Pushing restrictions down into GROUP BYs?

From: Jay Levitt <jay(dot)levitt(at)gmail(dot)com>
To: PG Hackers <pgsql-hackers(at)postgresql(dot)org>
Subject: Pushing restrictions down into GROUP BYs?
Date: 2012-09-22 18:02:28
Message-ID: 505DFD34.9020206@gmail.com
Views: Raw Message | Whole Thread | Download mbox | Resend email
Thread:
Lists: pgsql-hackers

A while back, I posted a pathological minimal-case query where, in order
to select one row from a users table, Postgres needed to scan the whole
users table, because the restriction was not visible to the GROUP BY.

At the time, Tom wrote:

> Don't hold your breath waiting for that to change. To do what you're
> wishing for, we'd have to treat the GROUP BY subquery as if it were an
> inner indexscan, and push a join condition into it. That's not even
> possible today. It might be possible after I get done with the
> parameterized-path stuff I've been speculating about for a couple of
> years now; but I suspect that even if it is possible, we won't do it
> for subqueries because of the planner-performance hit we'd take from
> repeatedly replanning the same subquery.

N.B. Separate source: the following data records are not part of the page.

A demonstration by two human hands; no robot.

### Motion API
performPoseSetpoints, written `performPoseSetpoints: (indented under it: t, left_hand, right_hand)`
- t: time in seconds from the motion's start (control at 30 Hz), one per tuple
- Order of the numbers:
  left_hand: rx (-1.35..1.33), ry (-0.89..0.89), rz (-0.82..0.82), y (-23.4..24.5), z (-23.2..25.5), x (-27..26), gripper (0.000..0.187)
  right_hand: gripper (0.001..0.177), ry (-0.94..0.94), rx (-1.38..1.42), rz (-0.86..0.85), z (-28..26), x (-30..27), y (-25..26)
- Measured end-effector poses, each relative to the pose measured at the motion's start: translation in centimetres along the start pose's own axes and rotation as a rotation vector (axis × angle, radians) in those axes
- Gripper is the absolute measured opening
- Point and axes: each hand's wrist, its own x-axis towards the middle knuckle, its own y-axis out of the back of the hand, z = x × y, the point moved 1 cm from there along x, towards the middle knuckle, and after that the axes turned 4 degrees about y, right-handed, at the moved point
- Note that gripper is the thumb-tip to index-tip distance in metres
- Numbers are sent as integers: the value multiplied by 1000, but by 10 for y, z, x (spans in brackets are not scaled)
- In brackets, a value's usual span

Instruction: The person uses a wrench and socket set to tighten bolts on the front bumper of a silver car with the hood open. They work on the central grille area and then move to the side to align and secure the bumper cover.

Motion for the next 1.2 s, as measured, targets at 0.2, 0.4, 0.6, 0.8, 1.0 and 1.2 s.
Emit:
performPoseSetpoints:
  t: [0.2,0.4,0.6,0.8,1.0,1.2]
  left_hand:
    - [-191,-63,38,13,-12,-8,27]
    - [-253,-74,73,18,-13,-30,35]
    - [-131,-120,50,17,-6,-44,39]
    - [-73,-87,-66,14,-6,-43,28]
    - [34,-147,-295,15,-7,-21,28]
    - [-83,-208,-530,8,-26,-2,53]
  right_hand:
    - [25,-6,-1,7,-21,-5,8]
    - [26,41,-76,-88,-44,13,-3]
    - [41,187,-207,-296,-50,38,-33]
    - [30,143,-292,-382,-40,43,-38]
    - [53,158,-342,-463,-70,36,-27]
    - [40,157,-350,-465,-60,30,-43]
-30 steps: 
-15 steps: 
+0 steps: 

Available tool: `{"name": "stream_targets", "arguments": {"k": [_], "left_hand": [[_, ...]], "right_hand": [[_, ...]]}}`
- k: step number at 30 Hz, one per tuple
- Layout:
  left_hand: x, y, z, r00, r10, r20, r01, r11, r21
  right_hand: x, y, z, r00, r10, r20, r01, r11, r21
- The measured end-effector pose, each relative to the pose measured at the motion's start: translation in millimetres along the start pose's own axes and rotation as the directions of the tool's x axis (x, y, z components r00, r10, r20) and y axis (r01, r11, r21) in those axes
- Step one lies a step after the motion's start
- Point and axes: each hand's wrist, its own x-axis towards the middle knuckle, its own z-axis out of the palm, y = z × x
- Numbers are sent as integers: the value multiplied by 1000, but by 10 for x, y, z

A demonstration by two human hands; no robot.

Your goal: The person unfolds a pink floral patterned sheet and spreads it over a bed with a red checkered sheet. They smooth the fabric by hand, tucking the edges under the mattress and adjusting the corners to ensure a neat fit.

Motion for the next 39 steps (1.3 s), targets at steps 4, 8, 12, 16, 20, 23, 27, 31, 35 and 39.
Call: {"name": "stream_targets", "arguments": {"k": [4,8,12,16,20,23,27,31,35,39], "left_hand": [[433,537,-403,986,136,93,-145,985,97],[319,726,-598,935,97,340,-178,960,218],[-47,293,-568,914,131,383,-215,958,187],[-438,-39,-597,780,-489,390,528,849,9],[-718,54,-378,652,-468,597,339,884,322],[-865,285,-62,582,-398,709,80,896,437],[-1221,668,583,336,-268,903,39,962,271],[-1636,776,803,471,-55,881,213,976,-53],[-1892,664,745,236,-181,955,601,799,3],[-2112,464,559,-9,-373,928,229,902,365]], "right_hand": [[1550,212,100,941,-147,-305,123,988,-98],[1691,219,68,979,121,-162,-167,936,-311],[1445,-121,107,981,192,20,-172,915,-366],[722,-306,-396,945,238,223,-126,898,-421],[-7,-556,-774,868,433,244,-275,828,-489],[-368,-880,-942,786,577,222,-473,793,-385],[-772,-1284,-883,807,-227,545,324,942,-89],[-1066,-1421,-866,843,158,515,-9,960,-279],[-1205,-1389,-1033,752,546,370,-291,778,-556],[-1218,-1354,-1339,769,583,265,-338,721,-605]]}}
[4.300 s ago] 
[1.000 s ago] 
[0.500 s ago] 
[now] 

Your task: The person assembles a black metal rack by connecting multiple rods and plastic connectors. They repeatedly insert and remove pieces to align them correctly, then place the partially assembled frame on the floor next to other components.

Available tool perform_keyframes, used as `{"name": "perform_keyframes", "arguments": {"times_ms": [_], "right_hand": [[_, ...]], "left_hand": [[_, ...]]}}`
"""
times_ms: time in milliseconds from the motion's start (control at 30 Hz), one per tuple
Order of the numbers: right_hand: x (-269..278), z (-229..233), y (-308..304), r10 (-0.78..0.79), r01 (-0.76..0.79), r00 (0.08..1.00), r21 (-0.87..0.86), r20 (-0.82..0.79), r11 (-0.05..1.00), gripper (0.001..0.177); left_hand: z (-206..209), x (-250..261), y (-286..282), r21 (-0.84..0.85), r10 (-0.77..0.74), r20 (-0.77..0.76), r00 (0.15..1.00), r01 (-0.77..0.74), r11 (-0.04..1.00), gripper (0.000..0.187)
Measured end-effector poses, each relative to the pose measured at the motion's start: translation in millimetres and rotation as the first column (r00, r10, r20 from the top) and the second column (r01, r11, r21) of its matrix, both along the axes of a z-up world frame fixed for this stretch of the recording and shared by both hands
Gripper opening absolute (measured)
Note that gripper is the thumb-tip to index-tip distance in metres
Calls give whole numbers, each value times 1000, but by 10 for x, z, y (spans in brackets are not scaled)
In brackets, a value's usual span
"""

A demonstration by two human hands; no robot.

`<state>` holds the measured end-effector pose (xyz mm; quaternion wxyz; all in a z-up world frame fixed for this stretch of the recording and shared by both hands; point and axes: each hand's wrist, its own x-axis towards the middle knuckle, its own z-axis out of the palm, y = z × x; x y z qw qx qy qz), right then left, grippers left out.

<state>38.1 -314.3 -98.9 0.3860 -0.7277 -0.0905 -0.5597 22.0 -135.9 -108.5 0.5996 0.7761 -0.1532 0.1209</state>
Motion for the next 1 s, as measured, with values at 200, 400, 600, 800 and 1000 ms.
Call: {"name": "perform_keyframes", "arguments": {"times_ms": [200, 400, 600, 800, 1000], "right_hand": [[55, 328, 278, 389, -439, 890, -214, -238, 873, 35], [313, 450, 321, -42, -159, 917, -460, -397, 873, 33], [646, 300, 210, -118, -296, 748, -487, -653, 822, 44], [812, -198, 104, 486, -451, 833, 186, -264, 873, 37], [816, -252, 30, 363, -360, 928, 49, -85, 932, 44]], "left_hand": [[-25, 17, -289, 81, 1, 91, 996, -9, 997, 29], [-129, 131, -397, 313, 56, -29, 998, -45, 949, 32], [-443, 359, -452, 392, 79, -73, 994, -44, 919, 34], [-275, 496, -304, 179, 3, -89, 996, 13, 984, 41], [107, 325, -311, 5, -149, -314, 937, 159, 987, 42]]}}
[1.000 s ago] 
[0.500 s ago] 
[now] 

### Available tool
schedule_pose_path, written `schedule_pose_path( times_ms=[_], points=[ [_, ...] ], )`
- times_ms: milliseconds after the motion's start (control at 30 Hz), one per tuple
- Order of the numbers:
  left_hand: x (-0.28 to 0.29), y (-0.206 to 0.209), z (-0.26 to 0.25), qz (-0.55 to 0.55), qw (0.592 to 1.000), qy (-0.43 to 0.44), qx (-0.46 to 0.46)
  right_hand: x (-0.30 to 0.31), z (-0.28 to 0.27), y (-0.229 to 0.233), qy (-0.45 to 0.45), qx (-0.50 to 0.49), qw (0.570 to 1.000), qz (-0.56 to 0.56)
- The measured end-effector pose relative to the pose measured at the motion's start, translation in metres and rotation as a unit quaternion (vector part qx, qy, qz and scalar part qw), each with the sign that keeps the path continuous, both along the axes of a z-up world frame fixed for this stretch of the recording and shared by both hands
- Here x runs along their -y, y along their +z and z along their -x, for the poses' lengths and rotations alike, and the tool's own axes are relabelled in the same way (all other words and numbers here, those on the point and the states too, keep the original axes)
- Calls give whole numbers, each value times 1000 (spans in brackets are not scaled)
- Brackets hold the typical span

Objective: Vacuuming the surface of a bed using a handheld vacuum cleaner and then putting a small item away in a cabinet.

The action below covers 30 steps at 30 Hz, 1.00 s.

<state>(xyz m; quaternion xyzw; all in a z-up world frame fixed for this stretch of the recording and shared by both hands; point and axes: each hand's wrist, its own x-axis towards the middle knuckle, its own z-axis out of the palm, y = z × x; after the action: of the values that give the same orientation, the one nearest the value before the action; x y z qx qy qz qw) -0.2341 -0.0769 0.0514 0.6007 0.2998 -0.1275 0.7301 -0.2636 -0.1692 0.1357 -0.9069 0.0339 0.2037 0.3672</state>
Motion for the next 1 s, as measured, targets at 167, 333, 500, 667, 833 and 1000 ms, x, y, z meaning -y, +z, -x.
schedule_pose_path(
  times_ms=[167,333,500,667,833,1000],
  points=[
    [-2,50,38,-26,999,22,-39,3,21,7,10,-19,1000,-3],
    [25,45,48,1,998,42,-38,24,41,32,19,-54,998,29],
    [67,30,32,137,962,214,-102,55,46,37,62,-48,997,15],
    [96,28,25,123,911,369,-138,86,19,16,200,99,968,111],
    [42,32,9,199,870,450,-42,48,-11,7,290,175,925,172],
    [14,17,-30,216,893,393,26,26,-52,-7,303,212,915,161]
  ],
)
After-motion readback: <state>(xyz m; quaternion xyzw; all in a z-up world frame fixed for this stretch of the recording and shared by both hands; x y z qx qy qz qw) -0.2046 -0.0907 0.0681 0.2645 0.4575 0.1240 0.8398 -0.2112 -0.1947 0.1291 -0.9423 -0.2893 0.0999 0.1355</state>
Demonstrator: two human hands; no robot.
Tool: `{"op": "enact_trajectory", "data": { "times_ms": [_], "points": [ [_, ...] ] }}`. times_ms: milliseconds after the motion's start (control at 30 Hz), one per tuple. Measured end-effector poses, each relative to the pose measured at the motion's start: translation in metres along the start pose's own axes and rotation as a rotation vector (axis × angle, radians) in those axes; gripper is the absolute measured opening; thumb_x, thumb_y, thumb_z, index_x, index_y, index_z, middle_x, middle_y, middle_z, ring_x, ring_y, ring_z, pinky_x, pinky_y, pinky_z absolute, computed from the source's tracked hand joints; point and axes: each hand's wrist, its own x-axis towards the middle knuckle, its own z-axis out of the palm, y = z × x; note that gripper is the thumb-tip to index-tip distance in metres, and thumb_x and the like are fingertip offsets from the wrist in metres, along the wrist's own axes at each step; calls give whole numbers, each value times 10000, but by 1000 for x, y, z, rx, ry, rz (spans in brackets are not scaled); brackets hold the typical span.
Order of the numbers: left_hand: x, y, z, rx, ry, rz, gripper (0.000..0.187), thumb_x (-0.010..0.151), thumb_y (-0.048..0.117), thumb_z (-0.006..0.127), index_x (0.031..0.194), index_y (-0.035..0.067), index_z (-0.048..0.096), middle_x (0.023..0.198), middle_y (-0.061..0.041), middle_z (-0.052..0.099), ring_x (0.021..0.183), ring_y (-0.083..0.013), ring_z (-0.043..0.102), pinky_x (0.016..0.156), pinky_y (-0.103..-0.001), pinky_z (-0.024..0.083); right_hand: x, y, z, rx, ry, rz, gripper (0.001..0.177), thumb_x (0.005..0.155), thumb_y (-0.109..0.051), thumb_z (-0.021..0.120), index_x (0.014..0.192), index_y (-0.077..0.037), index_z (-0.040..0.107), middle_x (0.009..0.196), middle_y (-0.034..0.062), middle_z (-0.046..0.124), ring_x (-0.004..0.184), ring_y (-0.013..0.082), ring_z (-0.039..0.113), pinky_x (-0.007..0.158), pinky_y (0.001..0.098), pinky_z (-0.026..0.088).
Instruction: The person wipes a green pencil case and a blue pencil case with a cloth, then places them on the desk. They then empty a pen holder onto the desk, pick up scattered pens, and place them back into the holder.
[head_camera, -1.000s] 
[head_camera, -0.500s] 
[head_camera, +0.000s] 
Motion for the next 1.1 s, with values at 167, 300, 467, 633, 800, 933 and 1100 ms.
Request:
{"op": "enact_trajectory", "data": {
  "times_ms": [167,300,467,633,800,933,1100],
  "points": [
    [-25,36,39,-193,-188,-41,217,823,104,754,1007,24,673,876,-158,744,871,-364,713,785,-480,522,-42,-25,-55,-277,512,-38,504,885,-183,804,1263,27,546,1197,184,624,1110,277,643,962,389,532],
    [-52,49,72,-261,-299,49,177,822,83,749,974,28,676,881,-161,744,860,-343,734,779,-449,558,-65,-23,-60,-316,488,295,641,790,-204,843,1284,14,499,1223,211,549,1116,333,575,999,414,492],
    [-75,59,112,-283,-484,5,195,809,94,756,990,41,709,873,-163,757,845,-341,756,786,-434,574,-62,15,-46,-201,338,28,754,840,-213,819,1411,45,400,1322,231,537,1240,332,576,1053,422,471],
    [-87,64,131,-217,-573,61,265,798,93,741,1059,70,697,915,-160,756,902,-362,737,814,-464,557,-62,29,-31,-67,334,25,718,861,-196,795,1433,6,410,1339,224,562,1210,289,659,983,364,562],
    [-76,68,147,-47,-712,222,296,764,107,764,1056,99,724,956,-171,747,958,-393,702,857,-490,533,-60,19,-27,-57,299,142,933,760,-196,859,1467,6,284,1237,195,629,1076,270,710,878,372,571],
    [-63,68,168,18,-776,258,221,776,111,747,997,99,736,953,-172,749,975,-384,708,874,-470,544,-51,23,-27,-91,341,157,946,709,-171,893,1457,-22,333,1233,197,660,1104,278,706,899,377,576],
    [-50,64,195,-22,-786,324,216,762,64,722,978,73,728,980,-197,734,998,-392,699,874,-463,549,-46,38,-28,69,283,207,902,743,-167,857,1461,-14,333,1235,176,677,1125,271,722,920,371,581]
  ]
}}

http://archives.postgresql.org/pgsql-performance/2011-11/msg00131.php

Given all the work that's been done on parameterized paths and LATERAL,
is this something to revisit yet? In 9.3, it's at least possible to
manually tweak the SRF, thanks to LATERAL. But it'd be great to allow
set-returning functions to remain blissfully unaware of their
surroundings. Modular code, Single Responsibility Principle, all that.

I guess a more general question is: Are there cases where the planner
can *use* LATERAL functionality to push down restrictions like this? (Do
LATERAL and pushdown conceptually overlap? I think maybe they do.)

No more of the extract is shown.